══ LISTED ENTRIES

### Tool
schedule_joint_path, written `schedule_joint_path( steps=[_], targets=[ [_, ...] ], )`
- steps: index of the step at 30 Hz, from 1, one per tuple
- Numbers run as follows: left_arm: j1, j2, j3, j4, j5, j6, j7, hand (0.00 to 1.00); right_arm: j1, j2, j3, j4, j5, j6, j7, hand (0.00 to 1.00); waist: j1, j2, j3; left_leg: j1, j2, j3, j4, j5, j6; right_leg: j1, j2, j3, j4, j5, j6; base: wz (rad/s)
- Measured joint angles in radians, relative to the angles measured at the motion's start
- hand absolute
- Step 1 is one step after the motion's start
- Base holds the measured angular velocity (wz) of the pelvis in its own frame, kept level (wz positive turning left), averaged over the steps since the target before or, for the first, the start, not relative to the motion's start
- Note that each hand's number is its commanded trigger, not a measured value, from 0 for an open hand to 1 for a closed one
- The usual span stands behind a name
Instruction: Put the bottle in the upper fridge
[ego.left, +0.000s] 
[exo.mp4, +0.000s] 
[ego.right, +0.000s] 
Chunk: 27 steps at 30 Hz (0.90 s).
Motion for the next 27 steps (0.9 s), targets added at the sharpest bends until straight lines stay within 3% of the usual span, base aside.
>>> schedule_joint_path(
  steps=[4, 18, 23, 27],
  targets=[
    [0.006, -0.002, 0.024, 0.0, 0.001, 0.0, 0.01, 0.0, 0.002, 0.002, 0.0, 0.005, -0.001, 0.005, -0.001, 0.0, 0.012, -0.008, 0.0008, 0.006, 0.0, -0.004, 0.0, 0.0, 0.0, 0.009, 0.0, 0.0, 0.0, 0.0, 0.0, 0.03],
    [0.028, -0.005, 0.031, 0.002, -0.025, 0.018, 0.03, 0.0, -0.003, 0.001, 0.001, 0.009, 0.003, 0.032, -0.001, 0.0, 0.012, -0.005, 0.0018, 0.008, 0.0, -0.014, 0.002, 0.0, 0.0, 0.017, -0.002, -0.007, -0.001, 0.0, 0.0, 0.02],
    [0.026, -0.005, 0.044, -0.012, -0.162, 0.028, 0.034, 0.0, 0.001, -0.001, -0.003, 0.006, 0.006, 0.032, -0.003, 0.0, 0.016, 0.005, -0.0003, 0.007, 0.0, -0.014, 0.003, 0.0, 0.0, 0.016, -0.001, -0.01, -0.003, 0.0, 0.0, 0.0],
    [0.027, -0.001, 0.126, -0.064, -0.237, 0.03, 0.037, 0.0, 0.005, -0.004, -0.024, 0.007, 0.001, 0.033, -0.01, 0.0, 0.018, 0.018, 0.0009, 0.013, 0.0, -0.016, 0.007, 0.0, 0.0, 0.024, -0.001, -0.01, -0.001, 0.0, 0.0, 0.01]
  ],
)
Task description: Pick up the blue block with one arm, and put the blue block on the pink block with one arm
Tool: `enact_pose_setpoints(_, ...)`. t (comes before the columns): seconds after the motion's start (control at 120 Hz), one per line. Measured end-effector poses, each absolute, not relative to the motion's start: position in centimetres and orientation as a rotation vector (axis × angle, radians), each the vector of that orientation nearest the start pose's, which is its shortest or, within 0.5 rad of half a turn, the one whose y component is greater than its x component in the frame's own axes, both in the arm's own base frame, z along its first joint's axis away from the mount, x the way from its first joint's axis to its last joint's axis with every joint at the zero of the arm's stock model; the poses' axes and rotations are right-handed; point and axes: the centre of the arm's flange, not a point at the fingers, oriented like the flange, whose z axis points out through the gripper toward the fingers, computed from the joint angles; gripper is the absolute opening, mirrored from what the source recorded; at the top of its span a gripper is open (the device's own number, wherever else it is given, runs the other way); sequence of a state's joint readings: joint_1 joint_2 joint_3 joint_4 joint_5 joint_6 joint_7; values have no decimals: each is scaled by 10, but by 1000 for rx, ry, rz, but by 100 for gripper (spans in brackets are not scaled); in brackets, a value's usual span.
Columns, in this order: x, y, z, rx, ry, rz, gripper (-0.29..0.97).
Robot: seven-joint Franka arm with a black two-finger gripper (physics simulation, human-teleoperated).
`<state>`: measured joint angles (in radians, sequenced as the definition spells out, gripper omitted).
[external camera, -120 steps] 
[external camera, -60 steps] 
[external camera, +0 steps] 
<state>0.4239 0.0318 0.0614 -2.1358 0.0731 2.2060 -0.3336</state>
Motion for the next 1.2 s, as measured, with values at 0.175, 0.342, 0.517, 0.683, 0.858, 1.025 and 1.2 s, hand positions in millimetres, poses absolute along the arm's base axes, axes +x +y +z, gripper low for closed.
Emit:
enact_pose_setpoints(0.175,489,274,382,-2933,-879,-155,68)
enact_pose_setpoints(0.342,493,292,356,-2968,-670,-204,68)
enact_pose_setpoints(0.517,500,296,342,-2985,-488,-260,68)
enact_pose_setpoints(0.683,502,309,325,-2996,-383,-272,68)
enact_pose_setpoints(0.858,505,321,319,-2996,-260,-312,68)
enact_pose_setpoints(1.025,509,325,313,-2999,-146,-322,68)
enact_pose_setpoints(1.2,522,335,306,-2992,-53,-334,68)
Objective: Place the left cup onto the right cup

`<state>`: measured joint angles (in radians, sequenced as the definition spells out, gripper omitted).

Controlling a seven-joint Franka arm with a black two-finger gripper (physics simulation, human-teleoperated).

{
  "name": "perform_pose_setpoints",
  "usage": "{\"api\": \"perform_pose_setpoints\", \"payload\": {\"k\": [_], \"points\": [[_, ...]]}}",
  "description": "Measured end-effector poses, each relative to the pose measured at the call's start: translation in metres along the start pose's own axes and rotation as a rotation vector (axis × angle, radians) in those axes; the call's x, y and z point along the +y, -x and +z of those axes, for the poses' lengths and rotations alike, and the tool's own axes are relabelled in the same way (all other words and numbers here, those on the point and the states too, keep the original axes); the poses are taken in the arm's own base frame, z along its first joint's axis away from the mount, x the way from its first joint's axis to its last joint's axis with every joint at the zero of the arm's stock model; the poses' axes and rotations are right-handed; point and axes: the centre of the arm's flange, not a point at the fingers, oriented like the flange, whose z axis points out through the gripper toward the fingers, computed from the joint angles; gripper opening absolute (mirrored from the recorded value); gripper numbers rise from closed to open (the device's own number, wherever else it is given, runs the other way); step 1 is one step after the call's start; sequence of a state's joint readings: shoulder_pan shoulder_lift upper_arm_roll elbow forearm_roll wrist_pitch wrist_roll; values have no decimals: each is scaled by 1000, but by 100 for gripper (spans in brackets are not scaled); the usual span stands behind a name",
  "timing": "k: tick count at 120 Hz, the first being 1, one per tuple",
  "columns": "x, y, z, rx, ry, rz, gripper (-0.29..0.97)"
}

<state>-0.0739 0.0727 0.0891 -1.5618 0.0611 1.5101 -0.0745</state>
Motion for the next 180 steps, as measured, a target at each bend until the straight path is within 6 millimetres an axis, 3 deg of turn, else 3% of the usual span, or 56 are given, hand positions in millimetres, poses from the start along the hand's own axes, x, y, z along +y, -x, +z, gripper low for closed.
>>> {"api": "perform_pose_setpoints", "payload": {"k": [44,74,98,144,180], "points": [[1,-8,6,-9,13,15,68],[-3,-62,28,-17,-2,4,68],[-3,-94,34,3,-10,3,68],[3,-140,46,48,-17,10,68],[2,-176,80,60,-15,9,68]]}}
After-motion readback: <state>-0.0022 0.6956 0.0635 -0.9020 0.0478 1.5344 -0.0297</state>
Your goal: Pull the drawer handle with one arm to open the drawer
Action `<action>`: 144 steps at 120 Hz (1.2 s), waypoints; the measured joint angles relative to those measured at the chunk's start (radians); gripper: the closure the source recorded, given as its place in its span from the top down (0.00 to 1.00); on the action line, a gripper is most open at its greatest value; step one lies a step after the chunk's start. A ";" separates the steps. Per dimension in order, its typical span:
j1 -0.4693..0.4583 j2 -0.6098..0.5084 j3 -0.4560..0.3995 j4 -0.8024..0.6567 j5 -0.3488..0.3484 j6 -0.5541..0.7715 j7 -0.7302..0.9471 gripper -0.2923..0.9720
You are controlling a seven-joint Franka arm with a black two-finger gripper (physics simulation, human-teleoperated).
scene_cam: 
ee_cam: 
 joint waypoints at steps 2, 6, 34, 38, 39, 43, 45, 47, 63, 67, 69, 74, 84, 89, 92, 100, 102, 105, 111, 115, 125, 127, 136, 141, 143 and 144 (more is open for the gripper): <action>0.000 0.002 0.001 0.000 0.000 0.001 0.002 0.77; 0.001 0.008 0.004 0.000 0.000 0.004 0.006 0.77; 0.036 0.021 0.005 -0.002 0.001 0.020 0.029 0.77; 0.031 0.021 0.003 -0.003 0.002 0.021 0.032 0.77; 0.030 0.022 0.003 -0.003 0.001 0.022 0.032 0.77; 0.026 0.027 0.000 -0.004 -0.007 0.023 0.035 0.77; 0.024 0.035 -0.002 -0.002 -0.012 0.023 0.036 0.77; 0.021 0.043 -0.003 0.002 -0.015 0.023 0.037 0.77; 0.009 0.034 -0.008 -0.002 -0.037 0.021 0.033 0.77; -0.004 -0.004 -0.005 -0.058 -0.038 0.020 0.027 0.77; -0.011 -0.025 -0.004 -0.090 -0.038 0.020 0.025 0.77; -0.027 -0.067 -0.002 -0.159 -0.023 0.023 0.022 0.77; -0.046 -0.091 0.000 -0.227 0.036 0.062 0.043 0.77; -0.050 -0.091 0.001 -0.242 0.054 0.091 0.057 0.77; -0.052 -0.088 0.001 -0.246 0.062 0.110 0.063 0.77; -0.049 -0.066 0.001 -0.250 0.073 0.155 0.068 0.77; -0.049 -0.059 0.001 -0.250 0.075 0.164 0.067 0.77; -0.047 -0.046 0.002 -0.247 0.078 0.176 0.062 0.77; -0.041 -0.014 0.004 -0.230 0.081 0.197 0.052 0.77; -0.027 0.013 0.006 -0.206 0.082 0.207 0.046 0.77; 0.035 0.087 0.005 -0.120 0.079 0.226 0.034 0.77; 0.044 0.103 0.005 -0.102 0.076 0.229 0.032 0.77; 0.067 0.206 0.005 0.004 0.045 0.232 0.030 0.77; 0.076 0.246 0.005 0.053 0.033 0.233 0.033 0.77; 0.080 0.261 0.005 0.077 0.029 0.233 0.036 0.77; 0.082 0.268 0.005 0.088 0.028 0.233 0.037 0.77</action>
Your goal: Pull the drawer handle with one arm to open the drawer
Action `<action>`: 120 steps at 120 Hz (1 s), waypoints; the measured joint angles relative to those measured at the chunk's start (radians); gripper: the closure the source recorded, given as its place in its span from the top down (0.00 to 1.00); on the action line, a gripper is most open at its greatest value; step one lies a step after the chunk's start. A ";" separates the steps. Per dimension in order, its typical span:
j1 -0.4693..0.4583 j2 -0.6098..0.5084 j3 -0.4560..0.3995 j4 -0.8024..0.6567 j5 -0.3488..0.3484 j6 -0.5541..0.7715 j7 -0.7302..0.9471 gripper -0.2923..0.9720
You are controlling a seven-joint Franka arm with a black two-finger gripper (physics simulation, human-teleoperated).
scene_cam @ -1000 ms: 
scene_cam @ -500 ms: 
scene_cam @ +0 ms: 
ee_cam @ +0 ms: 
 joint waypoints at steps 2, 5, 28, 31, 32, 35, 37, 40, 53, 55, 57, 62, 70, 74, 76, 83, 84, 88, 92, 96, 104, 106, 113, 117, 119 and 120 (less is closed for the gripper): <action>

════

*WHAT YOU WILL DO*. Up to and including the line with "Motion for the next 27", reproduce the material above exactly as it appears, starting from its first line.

*YOUR RESPONSE*.
### Tool
schedule_joint_path, written `schedule_joint_path( steps=[_], targets=[ [_, ...] ], )`
- steps: index of the step at 30 Hz, from 1, one per tuple
- Numbers run as follows: left_arm: j1, j2, j3, j4, j5, j6, j7, hand (0.00 to 1.00); right_arm: j1, j2, j3, j4, j5, j6, j7, hand (0.00 to 1.00); waist: j1, j2, j3; left_leg: j1, j2, j3, j4, j5, j6; right_leg: j1, j2, j3, j4, j5, j6; base: wz (rad/s)
- Measured joint angles in radians, relative to the angles measured at the motion's start
- hand absolute
- Step 1 is one step after the motion's start
- Base holds the measured angular velocity (wz) of the pelvis in its own frame, kept level (wz positive turning left), averaged over the steps since the target before or, for the first, the start, not relative to the motion's start
- Note that each hand's number is its commanded trigger, not a measured value, from 0 for an open hand to 1 for a closed one
- The usual span stands behind a name
Instruction: Put the bottle in the upper fridge
[ego.left, +0.000s] 
[exo.mp4, +0.000s] 
[ego.right, +0.000s] 
Chunk: 27 steps at 30 Hz (0.90 s).
Motion for the next 27 steps (0.9 s), targets added at the sharpest bends until straight lines stay within 3% of the usual span, base aside.

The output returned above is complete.